So how do you do this? there are a number of steps that need to be done before you give an email a thumbs up or down, so if you're not into this sort of semi-technical stuff, you might want to go find a cat video for a while.
so what happens when you start your email client? To you it looks like it shows you your inbox, and you're happy. behind the scenes theres more that happens, each with its own points of failure and quirks. For my example below I'm working with the IMAP protocol. there are plenty of others out there (POP3, Exchange, Lotus Notes, and so forth) but they work about the same, more or less.
First off, your client connects to the server. for this it needs to know the server address, the particular port, and what security protocol to use. The address is pretty much like an address for some building - it tells where the server is located. now there is a lot of other magic out there for taking "imap.google.com" and getting to the correct server that holds your email, but that is for later. The port specifies what to connect to at that address. think of it as a particular office in the building that your address is for. This building has a lot of offices, all of them with some purpose, most of which we don't care about right now. We want to go to office 993 and only there, since whatever is in that office will know how to talk to us and vice versa. the final bit is the security protocol. while you could communicate back and forth in plain text, this isn't really recommended. Basically the protocol allows you to encrypt the text going back and forth between you and the server.
And by text, I mean human readable text (in most cases). if you could look at the data that is being sent back and forth, you will see that it looks like a set of command line interfaces. in fact, if you were so inclined you could use a terminal emulator and talk directly to the email server, manage your email, and read and write emails directly. I prefer an email client, though. Things are so much simpler that way.
So after we connect, the server would like us to tell it who we are. The user ID and password are used for this. now because we are connecting securely, this information is passed in as readable text. You are connected securely, aren't you? and once you are authenticated, you're ready.
Well, up to a point. now you probably need to see what is out there. usually your client will now get a list of all the directories and subdirectories out there, so that it can present those in a way pleasing to the user. there are a number of special directories, such as trash, the in box, and so forth that we'll come back to later.
Now that we know what the directories are, we will want to know what is in them. So your client will usually open the folder you are interested in, read the list of emails, and manipulate them as it needs to. Sometimes it will maintain a list of emails locally, sometimes it will only work with the ones on the server. in our case we'll assume that it only gets the list of the header information.
Now you, the user selects an email. Your email client will opens the folder, retrieves the requested email, marks it as read, and closes the folder, before formatting and showing the email to you. Deleting an email follows the same pattern - open the folder, do the action, close the folder. Now you can keep the folder open, as long as you remain in the folder, and your email client probably does that, at least until you change to a new folder.

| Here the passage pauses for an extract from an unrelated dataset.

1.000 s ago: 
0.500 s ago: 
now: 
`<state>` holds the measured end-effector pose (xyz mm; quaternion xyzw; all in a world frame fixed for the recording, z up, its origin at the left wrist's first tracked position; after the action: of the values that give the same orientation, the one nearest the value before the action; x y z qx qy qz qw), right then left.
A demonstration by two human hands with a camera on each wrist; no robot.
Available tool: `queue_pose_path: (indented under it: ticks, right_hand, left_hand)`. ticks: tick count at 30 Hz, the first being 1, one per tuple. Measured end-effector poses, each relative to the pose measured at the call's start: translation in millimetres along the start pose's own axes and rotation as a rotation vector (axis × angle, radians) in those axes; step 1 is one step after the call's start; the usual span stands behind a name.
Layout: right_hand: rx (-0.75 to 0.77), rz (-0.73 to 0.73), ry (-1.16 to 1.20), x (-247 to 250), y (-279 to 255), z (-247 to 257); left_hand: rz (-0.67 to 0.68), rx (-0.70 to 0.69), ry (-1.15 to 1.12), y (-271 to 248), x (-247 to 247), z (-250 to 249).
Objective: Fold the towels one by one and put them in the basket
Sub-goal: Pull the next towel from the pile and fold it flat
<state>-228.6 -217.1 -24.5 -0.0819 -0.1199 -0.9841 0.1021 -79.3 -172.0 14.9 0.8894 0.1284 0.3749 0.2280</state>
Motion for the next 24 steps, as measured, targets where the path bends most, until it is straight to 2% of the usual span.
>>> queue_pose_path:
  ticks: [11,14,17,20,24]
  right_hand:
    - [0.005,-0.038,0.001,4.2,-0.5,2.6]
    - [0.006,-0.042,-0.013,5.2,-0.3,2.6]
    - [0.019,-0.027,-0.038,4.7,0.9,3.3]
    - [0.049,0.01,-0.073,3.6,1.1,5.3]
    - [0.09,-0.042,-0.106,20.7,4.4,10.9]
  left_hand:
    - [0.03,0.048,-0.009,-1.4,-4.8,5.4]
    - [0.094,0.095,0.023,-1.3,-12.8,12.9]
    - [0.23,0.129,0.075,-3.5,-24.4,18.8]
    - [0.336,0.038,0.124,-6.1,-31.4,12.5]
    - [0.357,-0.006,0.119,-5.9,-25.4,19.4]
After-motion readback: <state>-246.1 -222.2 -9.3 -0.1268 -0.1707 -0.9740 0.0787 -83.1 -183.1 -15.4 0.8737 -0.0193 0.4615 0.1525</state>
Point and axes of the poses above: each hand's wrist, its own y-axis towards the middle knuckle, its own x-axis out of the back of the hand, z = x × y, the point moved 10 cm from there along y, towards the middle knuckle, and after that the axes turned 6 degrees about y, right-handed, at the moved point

Now email is pretty much a pull technology - it waits for a request from the client before the server responds with the data. it is also single threaded in that you cannot have multiple requests for data at the same time. there are some push models out there (for instance, IMAP supports a Subscribe/Idle set of commands) but it is still pretty much one connection, one line of inquiry.
So how can we monitor multiple folders at the same time? IMAP will only let you have a single folder open at a time - opening multiple folders won't hurt anything, but it also probably won't give you what you want.
the first way is opening multiple instances of the connection to the server. This would allow each folder to be monitored separately and on its own connection. this does have the advantage of keeping everything separate, but then you have to manage multiple connections. you also have the disadvantage of some servers only allowing a small number of connections open at a time. keeping all of these connections active will take up resources that would be better used elsewhere.
the second is polling the server periodically to see if there are any changes. this had the advantage of only keeping a single connection open, but the onus is on the client to poll the server to see what is new.
A hybrid approach could be used. We could poll the folders periodically, but use the Subscribe/Idle to have the server push changes in one of the folders (like the inbox) at us as soon as they happen.
So I started with the subscribe model on my categorizer. After a couple of false starts, and a reading of the RFC for IMAP, and realizing that what I was wanting was not within the capapbilities of the IMAP protocol (hey, i want to subscribe and monitor all folders, not just one) I backed off of this and went to a polling model. while this is working I will probably implement a version of the hybrid approach later this week so it will be more respoonsive.
the watcher will keep an eye on the inbox, mainly to watch for new emails arriving. as each email arrives it will run it through the categorization algorithms and move it to a new folder.
the polling will watch all of the folders to detect changes, primarily to find the moves and deletes. a deletion will signify that the email was categorized correctly, while a move will usually mean that it wasn't. Since i'll only be training when the email is deleted, or possibly moved to the trash, I'll need to detect these correctly.
So, todays takeaways -
Mail libraries cover most of the details, but not everything, and especially not the process.
Sometimes you have to go back to the IETF RFC for something to see how it works.
Just because you can send a command doesn't you should send the command.
Everything was simpler back when this stuff was first done, at least in hindsight.